### Aim of the exercise
Find and return every line of the data that contains the word "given".

Material for this task Start Marker

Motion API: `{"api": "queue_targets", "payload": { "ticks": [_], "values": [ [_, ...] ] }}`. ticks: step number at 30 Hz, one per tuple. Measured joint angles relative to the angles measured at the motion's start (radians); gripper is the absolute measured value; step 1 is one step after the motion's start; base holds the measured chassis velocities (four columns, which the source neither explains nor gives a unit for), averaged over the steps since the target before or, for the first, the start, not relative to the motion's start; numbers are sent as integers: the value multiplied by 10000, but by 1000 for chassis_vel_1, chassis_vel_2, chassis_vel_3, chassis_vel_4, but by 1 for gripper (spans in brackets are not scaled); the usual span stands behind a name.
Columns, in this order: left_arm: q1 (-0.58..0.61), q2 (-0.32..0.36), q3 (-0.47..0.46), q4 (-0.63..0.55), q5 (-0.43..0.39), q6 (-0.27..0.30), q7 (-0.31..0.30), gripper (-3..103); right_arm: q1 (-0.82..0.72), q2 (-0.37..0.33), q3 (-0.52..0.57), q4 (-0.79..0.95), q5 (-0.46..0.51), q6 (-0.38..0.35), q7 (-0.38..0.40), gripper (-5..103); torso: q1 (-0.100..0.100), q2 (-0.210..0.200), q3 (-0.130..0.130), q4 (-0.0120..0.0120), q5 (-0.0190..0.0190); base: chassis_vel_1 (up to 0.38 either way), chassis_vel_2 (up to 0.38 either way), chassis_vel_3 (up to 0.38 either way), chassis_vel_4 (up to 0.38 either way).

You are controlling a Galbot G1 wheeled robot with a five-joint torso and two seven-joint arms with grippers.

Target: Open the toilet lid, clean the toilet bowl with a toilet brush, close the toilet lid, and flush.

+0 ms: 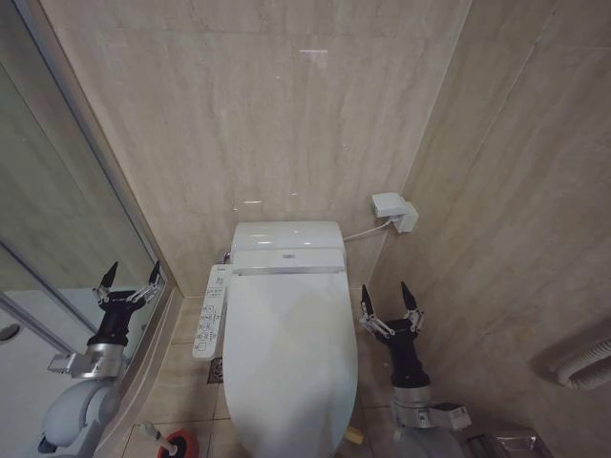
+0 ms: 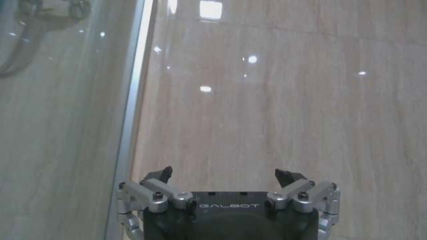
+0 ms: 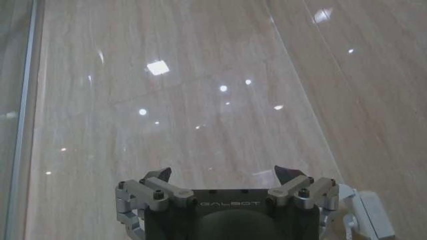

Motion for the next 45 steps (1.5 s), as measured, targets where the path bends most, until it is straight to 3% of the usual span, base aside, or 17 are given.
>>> {"api": "queue_targets", "payload": {
  "ticks": [21, 38, 40, 41, 42, 43, 45],
  "values": [
    [-1530, 1015, 1383, 1462, -6, 22, 85, 100, 244, 247, 0, -370, -232, -42, -305, 100, -2, 1, 0, 0, -1, -16, 9, 15, -13],
    [-2692, 1194, 2363, 2429, -23, -107, 335, 100, 370, 563, -83, -715, -403, -80, -288, 100, 9, -2, 4, 3, -1, -86, 89, 95, -92],
    [-2958, 1233, 2547, 2772, -47, -173, 749, 100, 366, 584, -80, -753, -406, -68, -288, 100, 3, -2, 2, -3, 0, 0, 0, 0, 0],
    [-3133, 1293, 2669, 3042, -112, -248, 1287, 100, 359, 584, -79, -767, -406, -56, -288, 100, -2, 0, 0, -3, -1, 27, -55, -47, 46],
    [-3133, 1293, 2669, 3042, -112, -248, 1287, 100, 359, 584, -79, -767, -406, -56, -288, 100, -2, 0, 0, -3, -1, 27, -55, -47, 46],
    [-3333, 1372, 2792, 3331, -152, -342, 1884, 87, 354, 582, -79, -783, -406, -40, -290, 100, -4, 1, -1, -1, 0, 0, 0, 0, 0],
    [-3739, 1504, 3038, 3962, -181, -613, 2900, 87, 338, 581, -80, -787, -406, -25, -299, 100, -5, 2, -2, 3, 0, 49, -29, -30, 52]
  ]
}}
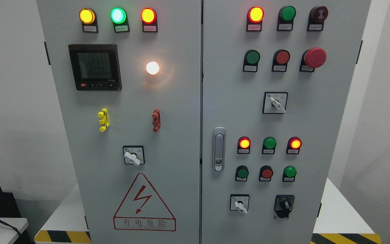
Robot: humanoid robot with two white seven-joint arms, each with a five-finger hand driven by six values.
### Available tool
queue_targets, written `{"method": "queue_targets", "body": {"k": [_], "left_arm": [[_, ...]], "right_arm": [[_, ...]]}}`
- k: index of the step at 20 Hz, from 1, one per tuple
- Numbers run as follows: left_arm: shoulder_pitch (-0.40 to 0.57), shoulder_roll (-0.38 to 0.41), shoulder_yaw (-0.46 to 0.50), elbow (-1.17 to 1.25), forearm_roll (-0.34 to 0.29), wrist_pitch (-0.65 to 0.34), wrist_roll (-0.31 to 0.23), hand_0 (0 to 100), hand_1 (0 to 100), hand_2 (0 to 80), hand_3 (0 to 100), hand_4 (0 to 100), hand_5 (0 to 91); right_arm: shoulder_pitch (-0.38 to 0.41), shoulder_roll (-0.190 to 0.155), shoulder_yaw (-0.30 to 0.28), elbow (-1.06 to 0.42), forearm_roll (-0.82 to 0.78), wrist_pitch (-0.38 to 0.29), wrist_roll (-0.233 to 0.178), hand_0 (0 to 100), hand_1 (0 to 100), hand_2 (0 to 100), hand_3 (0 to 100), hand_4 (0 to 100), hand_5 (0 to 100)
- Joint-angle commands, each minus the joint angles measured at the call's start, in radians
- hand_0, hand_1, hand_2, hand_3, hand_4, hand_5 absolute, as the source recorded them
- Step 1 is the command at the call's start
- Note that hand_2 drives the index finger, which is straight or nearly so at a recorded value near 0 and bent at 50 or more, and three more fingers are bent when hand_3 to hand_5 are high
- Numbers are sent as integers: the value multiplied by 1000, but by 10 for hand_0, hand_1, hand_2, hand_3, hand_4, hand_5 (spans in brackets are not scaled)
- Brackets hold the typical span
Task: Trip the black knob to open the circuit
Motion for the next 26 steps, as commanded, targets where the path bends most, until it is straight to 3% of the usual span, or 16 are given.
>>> {"method": "queue_targets", "body": {"k": [1,5,11,14,24,26], "left_arm": [[-8,0,0,0,-32,1,0,120,389,0,0,0,0],[-8,0,0,0,-34,1,0,120,389,0,0,0,0],[-8,0,0,0,-32,1,0,120,389,0,0,0,0],[-8,0,0,0,-32,1,0,120,389,0,0,0,0],[-8,0,0,0,-32,1,0,120,389,0,0,0,0],[-8,0,0,0,-32,1,0,120,389,0,0,0,0]], "right_arm": [[-216,9,-14,-160,2,97,-24,143,718,373,772,826,933],[-318,5,-7,-158,4,182,-33,158,718,382,781,830,937],[-437,-2,10,-141,48,328,-104,180,720,392,791,844,947],[-503,9,18,-115,96,345,-139,183,745,412,815,865,962],[-614,12,64,-86,128,506,-162,226,763,431,843,913,982],[-641,12,72,-62,143,508,-180,297,765,442,837,909,982]]}}
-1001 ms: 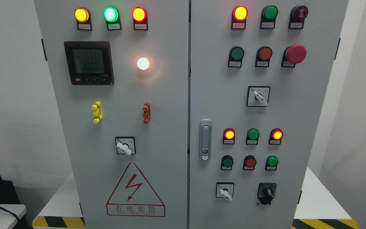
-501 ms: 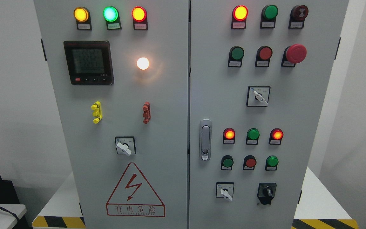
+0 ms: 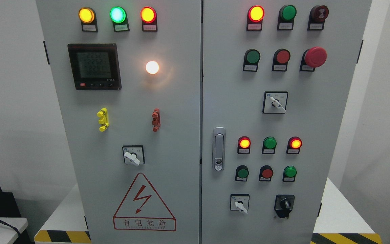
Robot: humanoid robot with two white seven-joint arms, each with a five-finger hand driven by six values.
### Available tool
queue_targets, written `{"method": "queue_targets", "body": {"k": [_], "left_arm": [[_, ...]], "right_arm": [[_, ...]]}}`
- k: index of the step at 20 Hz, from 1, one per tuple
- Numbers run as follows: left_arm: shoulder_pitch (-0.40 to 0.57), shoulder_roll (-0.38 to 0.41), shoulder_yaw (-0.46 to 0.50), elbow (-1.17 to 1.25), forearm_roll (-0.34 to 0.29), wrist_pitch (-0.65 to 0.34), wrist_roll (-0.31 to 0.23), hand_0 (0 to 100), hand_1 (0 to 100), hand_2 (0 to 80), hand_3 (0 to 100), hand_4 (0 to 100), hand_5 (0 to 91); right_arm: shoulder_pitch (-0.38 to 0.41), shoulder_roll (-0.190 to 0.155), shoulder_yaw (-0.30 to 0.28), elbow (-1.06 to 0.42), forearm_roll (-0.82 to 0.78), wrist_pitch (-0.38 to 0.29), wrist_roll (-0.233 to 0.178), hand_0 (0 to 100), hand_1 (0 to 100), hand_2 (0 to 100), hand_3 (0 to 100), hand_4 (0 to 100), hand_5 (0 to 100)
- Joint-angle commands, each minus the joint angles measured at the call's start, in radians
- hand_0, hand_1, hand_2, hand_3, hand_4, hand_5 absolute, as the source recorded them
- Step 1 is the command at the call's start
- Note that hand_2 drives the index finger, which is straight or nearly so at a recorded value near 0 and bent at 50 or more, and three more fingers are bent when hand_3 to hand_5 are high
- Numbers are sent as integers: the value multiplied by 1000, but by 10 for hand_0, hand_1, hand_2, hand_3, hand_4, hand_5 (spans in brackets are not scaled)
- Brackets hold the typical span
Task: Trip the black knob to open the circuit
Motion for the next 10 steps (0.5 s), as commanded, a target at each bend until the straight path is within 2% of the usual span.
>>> {"method": "queue_targets", "body": {"k": [1,3,5,8,10], "left_arm": [[-8,0,0,0,-32,1,0,120,389,0,0,0,0],[-8,0,0,0,-34,1,0,120,389,0,0,0,0],[-8,0,0,0,-32,1,0,120,389,0,0,0,0],[-8,-1,0,0,-32,1,0,120,389,0,0,0,0],[-8,-1,0,0,-34,1,0,120,389,0,0,0,0]], "right_arm": [[-81,14,40,42,38,19,-19,305,766,443,836,909,982],[-101,35,42,48,55,40,-23,340,771,443,834,907,982],[-121,55,46,55,61,62,-46,356,772,445,835,906,981],[-135,75,71,71,99,67,-57,376,775,452,846,909,980],[-149,97,80,84,131,77,-83,380,778,452,846,909,980]]}}
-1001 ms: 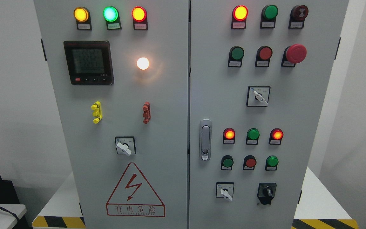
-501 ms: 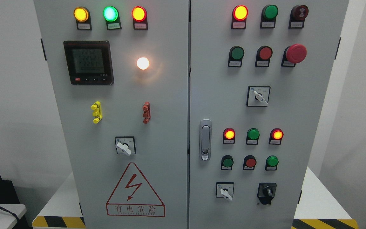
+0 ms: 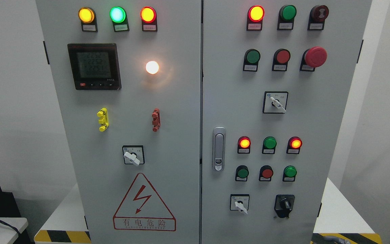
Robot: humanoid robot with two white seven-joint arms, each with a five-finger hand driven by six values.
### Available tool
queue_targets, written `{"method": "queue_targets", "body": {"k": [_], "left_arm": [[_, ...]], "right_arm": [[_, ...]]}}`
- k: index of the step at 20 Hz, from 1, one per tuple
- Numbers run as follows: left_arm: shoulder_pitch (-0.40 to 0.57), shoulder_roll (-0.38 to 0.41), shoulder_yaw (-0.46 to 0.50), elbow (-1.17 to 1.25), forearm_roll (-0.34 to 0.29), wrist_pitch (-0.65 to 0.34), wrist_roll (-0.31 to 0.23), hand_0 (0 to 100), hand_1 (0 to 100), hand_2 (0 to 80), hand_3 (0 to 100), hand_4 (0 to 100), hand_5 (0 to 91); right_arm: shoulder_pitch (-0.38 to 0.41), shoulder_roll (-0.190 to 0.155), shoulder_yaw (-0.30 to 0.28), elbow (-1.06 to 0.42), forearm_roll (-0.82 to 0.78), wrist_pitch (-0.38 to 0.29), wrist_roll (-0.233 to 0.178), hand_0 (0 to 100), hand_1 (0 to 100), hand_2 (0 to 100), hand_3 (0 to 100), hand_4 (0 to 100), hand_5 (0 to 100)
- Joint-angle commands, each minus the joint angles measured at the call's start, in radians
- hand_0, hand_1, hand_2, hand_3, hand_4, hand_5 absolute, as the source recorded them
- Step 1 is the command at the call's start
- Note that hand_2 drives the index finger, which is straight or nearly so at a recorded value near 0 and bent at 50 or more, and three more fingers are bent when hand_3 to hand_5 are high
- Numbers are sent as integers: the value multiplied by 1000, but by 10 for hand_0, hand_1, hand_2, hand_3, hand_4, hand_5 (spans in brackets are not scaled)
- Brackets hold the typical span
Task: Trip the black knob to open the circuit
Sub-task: 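Raise the right hand up toward the black rotary knob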
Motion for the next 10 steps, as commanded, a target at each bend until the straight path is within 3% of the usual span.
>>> {"method": "queue_targets", "body": {"k": [1,5,10], "left_arm": [[-8,0,0,0,-32,1,0,120,389,0,0,0,0],[-8,0,0,0,-32,1,0,120,389,0,0,0,0],[-8,0,0,0,-34,1,0,120,389,0,0,0,0]], "right_arm": [[-63,66,44,53,62,17,-29,382,779,453,846,910,980],[-90,91,49,75,76,20,-32,394,782,452,847,910,980],[-113,94,49,84,90,35,-35,398,783,446,838,909,979]]}}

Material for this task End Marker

### Exercise solution
Motion for the next 45 steps (1.5 s), as measured, targets where the path bends most, until it is straight to 3% of the usual span, base aside, or 17 are given.
Motion for the next 26 steps, as commanded, targets where the path bends most, until it is straight to 3% of the usual span, or 16 are given.

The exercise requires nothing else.